| Your task |
Here the job is to transcribe the data verbatim while leaving each picture out.

| Dataset extract |

= = =

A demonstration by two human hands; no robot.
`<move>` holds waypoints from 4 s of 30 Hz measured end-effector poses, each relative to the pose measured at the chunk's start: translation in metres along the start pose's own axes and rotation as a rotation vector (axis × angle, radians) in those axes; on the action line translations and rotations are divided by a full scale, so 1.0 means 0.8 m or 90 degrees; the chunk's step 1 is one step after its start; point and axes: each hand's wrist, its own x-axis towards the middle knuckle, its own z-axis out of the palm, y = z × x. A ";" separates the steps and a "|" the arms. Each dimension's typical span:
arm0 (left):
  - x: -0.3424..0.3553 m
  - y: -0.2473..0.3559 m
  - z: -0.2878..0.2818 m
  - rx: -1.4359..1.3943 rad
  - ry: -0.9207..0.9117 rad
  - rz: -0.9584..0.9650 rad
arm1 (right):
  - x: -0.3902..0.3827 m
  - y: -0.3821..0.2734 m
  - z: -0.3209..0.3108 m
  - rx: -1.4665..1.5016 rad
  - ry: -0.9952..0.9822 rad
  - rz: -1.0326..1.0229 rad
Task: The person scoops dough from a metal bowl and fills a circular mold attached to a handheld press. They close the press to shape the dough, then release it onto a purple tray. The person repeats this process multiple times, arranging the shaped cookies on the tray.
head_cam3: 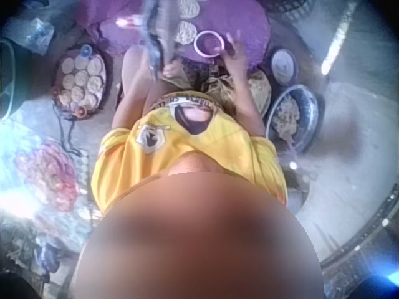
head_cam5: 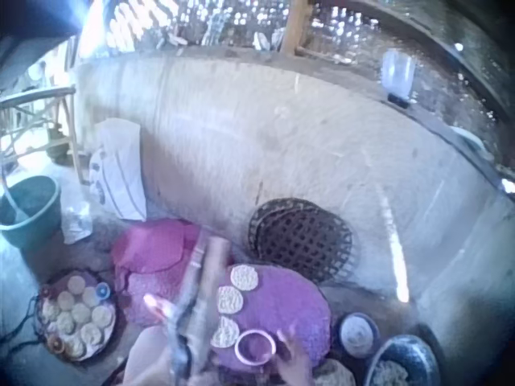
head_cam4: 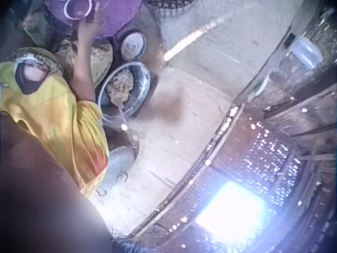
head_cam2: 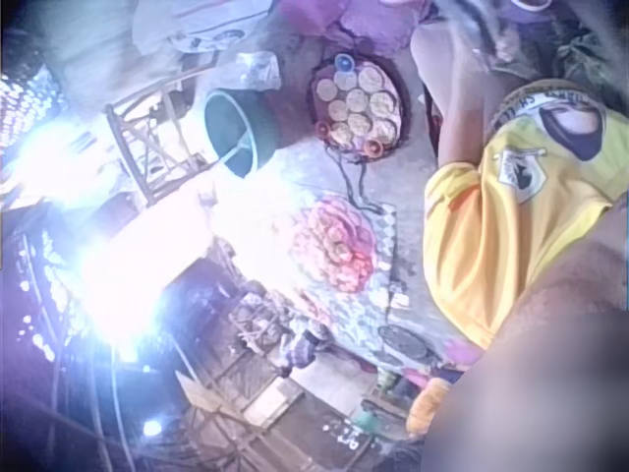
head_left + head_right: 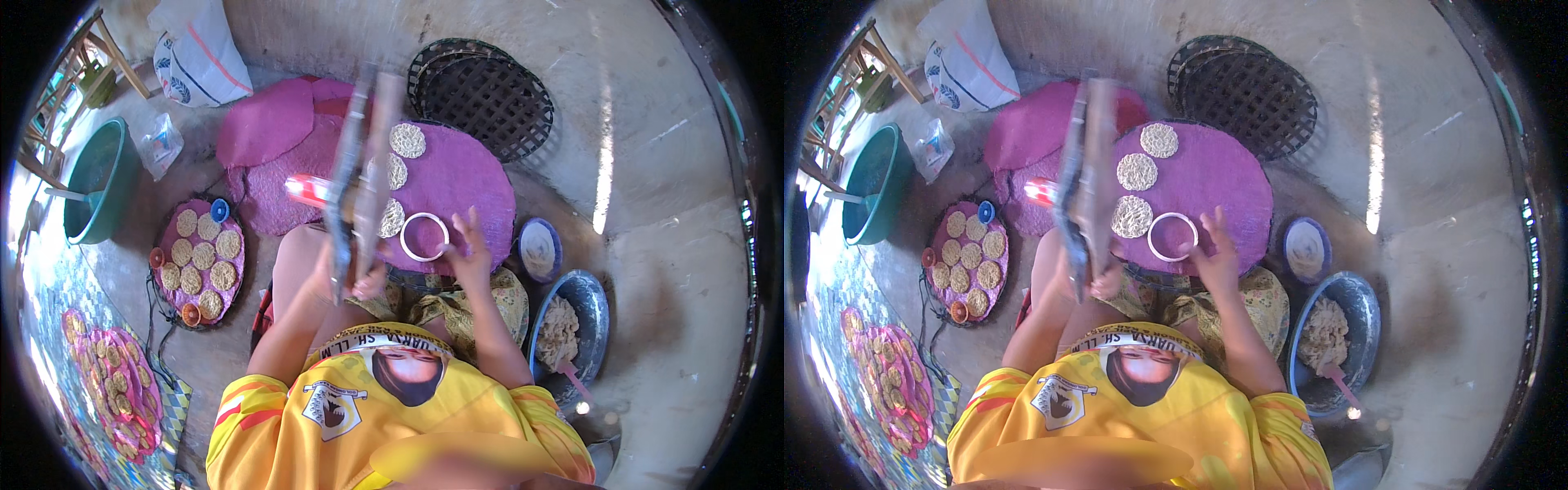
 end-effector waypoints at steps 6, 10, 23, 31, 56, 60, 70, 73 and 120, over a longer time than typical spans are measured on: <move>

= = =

| Output of the task |
A demonstration by two human hands; no robot.
`<move>` holds waypoints from 4 s of 30 Hz measured end-effector poses, each relative to the pose measured at the chunk's start: translation in metres along the start pose's own axes and rotation as a rotation vector (axis × angle, radians) in those axes; on the action line translations and rotations are divided by a full scale, so 1.0 means 0.8 m or 90 degrees; the chunk's step 1 is one step after its start; point and axes: each hand's wrist, its own x-axis towards the middle knuckle, its own z-axis out of the palm, y = z × x. A ";" separates the steps and a "|" the arms. Each dimension's typical span:
arm0 (left):
  - x: -0.3424..0.3553 m
  - y: -0.2473..0.3559 m
  - z: -0.2878..0.2818 m
  - rx: -1.4359..1.3943 rad
  - ry: -0.9207..0.9117 rad
  - rz: -0.9584..0.9650 rad
arm1 (right):
  - x: -0.3902..0.3827 m
  - y: -0.3821..0.2734 m
  - z: -0.3209..0.3108 m
  - rx: -1.4665..1.5016 rad
  - ry: -0.9952..0.9822 rad
  - rz: -1.0326..1.0229 rad
Task: The person scoops dough from a metal bowl and fills a circular mold attached to a handheld press. They close the press to shape the dough, then release it onto a purple tray. The person repeats this process multiple times, arranging the shaped cookies on the tray.
head_cam3: 
head_cam5: 
head_cam4: 
head_cam2: 
head_left + head_right: 
 end-effector waypoints at steps 6, 10, 23, 31, 56, 60, 70, 73 and 120, over a longer time than typical spans are measured on: <move>

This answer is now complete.